Tim Cowan

No. 14, 11
- Position: Quarterback

Personal information
- Born: August 17, 1960 (age 66) Lynwood, California, U.S.
- Listed height: 6 ft 0 in (1.83 m)
- Listed weight: 190 lb (86 kg)

Career information
- High school: St. Paul (Santa Fe Springs, California)
- College: Washington (1979–1982)

Career history
- 1983–1986: BC Lions
- 1986: Toronto Argonauts
- 1987: Seattle Seahawks*
- * Offseason or practice squad member only

Awards and highlights
- Grey Cup champion (1985);

Career statistics
- Passing comp: 184
- Passing att: 378
- Passing yards: 2,659
- Passing TDs: 21

= Tim Cowan =

American football player (born 1960)

Timothy John Cowan (born August 17, 1960) is an American former professional football player who was a quarterback for four seasons in the Canadian Football League (CFL) with the BC Lions and Toronto Argonauts. He played college football for the Washington Huskies. He was a member of the Lions team that won the 73rd Grey Cup.

==Early life and college==
Timothy John Cowan was born on August 17, 1960, in Lynwood, California. He attended St. Paul High School in Santa Fe Springs, California.

Cowan was a member of the Huskies of the University of Washington from 1979 to 1982. He completed six of 19 passes (31.6%) for 109 yards, and one touchdown in 1980. In 1981, he recorded 13 completions on 20 passing attempts (65.0%) for 182 yards, one touchdown, and three interceptions. Cowan completed 64 of 118 passes (54.2%) for 800 yards, eight touchdowns, and four interceptions during his final year at Washington in 1982.

==Professional career==
Cowan was selected by the Boston Breakers in the 16th round, with the 182nd overall pick, of the 1983 USFL draft.

Cowan signed with the BC Lions of the Canadian Football League (CFL) on March 17, 1983. He dressed in three games for the Lions that year as a backup to Roy Dewalt and Joe Paopao, completing five of 21 passes (23.8%) for 53 yards. Cowan dressed in all 16 games, starting four, during the 1984 season and totaled 96 completions on 186 passing attempts (51.6%) for 1,434 yards, 13 touchdowns, and ten interceptions.
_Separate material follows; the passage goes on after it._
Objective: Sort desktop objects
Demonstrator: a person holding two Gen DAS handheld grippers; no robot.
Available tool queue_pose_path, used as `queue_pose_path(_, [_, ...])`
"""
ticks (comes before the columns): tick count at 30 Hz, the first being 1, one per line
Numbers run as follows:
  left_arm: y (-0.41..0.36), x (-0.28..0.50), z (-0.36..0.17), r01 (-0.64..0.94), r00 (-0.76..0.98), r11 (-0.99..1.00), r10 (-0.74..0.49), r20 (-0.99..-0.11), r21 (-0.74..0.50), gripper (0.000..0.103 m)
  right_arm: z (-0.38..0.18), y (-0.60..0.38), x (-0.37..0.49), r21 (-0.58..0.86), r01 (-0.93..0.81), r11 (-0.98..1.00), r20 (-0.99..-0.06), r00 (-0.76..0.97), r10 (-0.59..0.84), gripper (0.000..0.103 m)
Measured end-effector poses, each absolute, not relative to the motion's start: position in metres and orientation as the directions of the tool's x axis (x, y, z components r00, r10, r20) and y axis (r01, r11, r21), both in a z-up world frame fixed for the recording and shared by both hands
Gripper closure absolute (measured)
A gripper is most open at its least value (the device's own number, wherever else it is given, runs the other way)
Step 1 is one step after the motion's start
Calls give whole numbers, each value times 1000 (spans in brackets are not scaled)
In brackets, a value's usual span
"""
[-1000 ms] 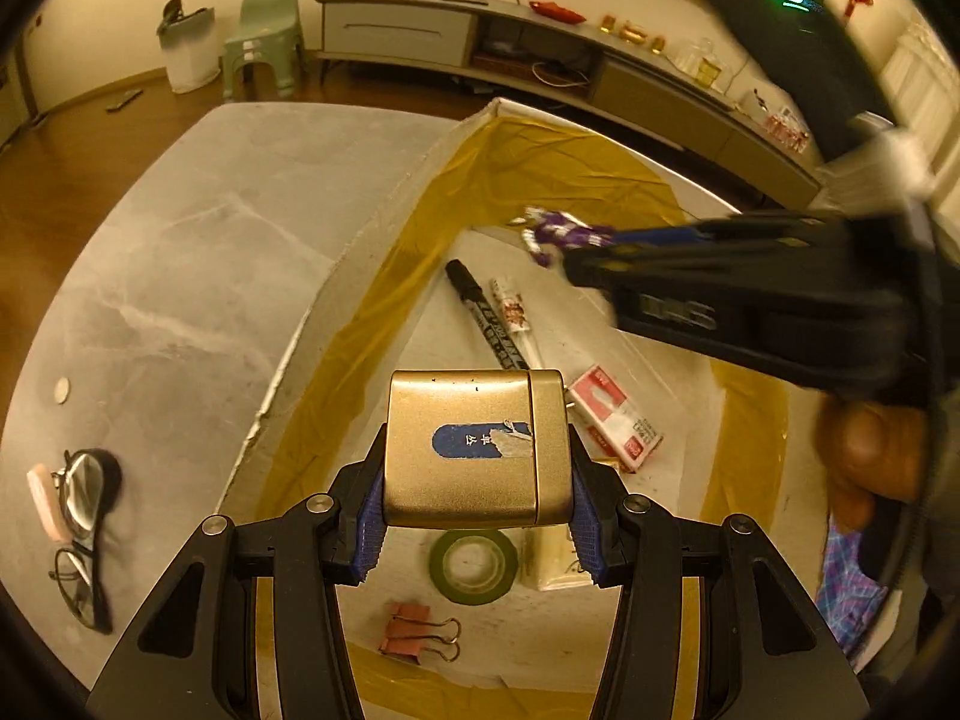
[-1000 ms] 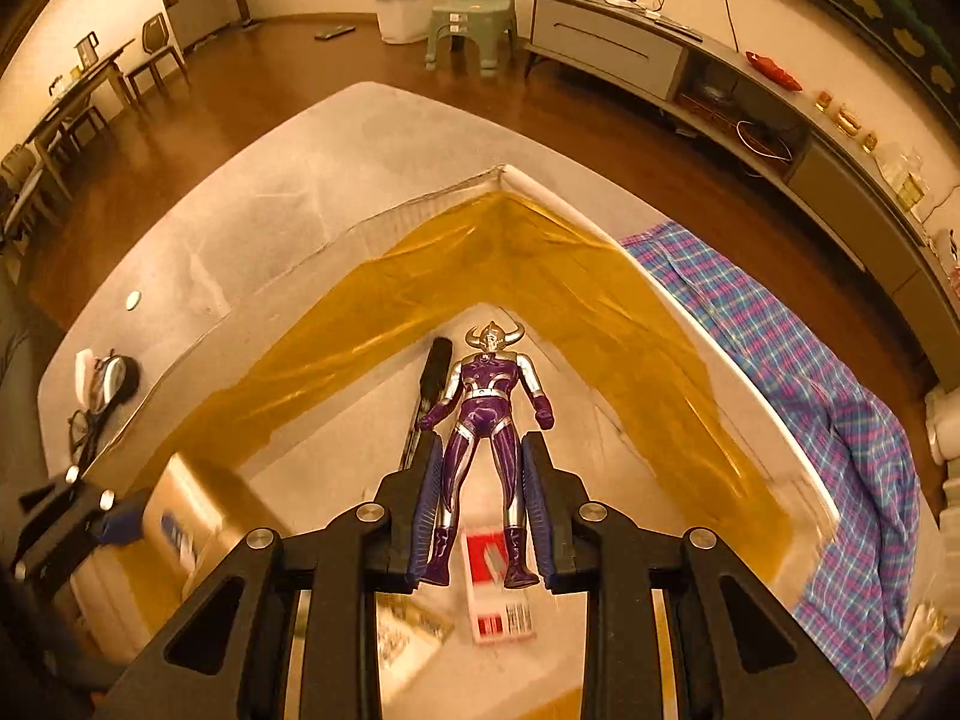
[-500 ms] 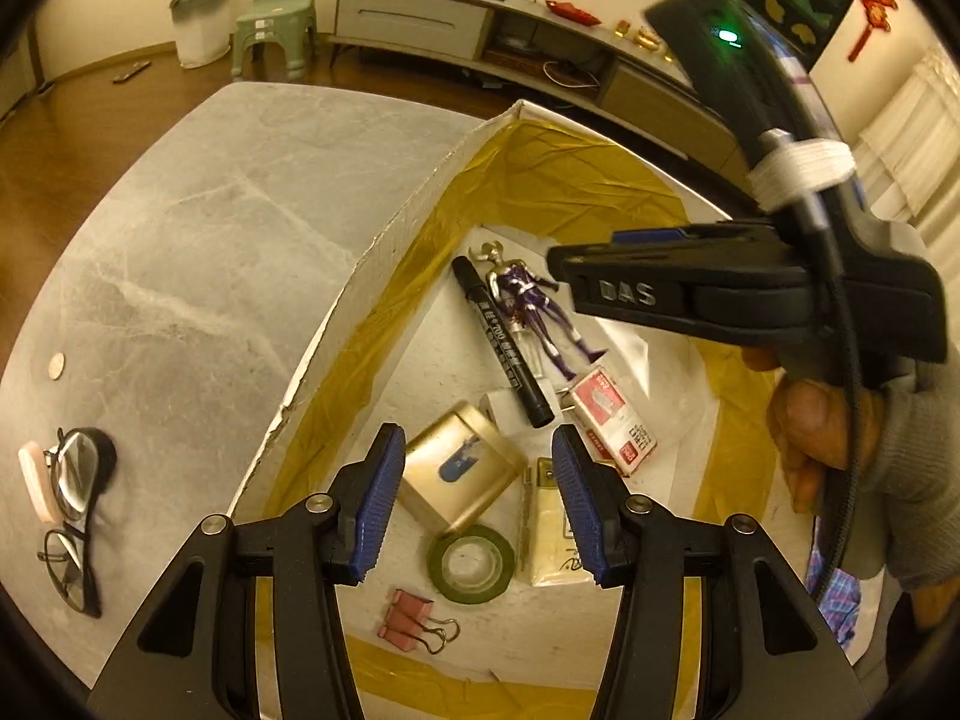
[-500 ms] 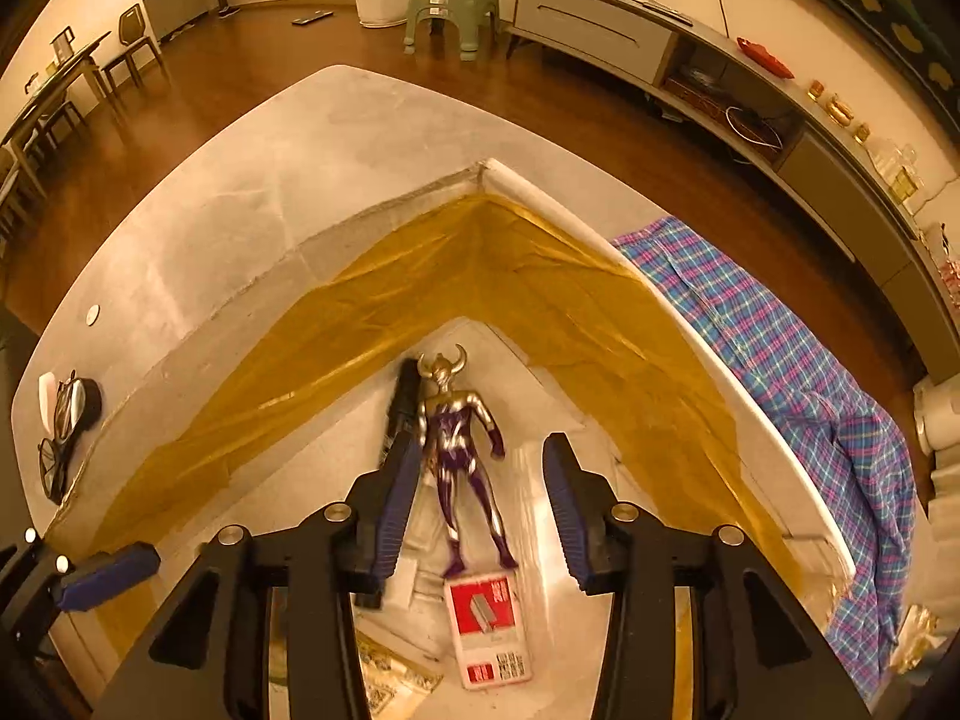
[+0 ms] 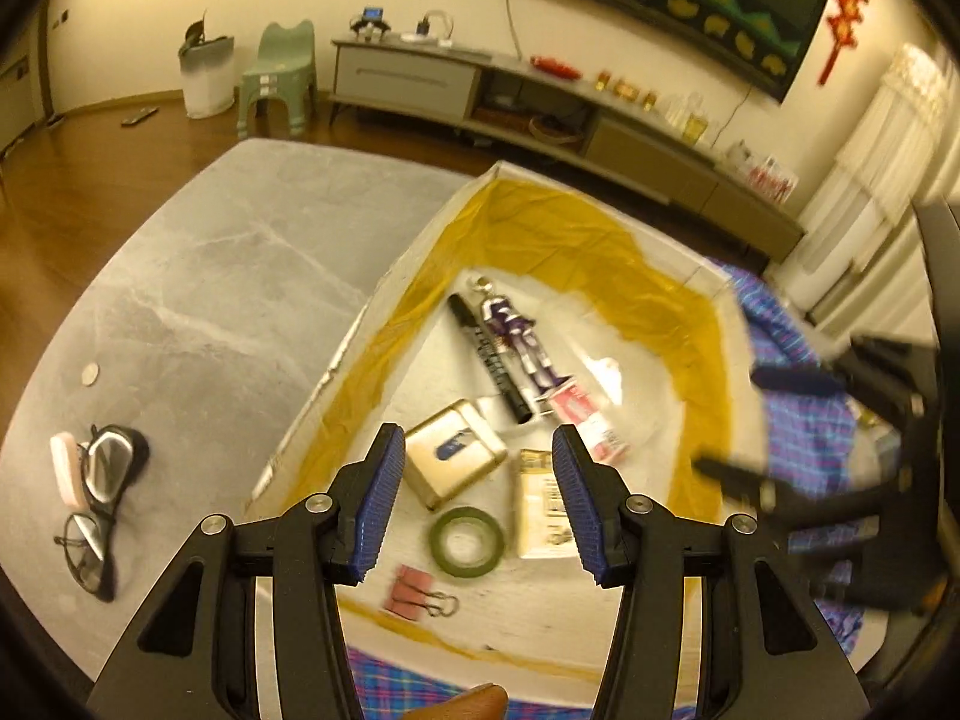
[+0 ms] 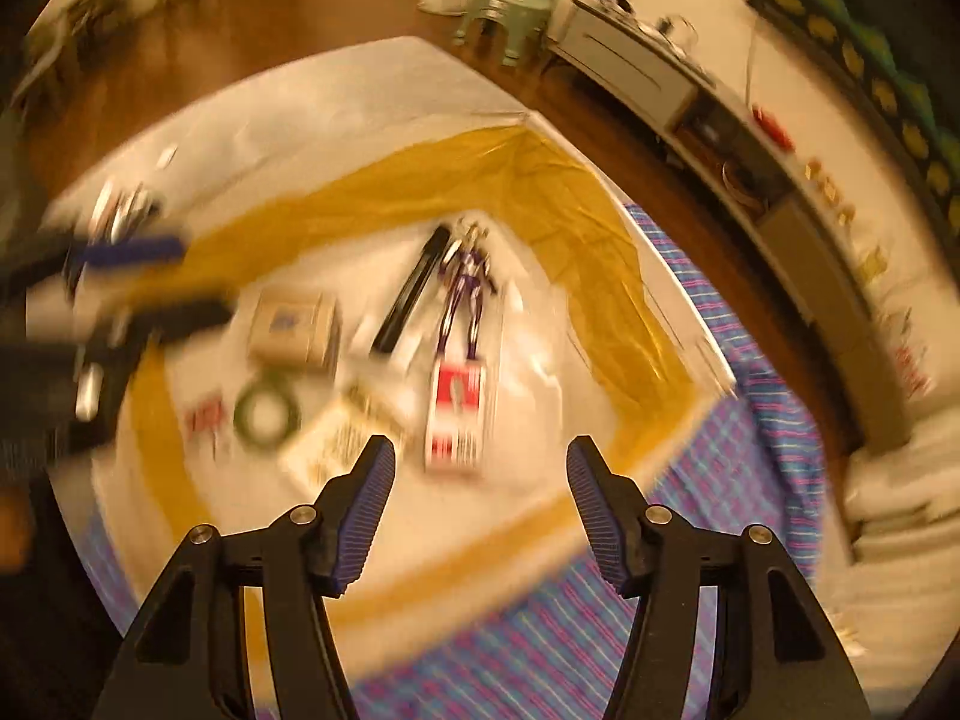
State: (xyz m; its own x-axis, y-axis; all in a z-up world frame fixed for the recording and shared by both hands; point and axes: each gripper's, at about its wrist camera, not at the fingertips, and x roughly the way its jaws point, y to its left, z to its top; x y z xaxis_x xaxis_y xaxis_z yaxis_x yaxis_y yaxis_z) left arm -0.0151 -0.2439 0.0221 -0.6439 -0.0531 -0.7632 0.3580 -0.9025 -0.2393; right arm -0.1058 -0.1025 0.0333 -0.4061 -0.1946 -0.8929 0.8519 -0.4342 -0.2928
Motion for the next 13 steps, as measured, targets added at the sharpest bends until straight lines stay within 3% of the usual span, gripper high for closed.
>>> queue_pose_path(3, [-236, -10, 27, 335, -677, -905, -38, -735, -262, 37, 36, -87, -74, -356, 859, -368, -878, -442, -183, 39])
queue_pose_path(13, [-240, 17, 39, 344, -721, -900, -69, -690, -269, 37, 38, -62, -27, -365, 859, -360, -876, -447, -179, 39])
He also fumbled six times, losing five of them. His four starts came after Dewalt suffered a broken collarbone. Cowan dressed in 14 games for the Lions in 1985, backing up Dewalt once again. Cowan completed 43 of 76 passes (56.6%) for 599 yards, six touchdowns, and five interceptions that season. On November 24, 1985, the Lions won the 73rd Grey Cup against the Hamilton Tiger-Cats by a score of 37–24. He continued his backup role to Dewalt in 1986, dressing in nine games while completing 20 of 47 passes (42.6%) for 271 yards and four interceptions.

On August 22, 1986, Cowan was traded to the Toronto Argonauts for the Argonauts' first pick in the 1987 CFL draft. He dressed in nine games for the Argonauts during the 1986 season, recording 20 completions on 48 attempts (41.7%) for 302 yards, two touchdowns, and seven interceptions. He became a free agent after the season.

Cowan signed with the Seattle Seahawks of the National Football League on May 13, 1987. He was released on June 10, 1987.

==Personal life==
Cowan's sons Joe and Patrick played football at UCLA.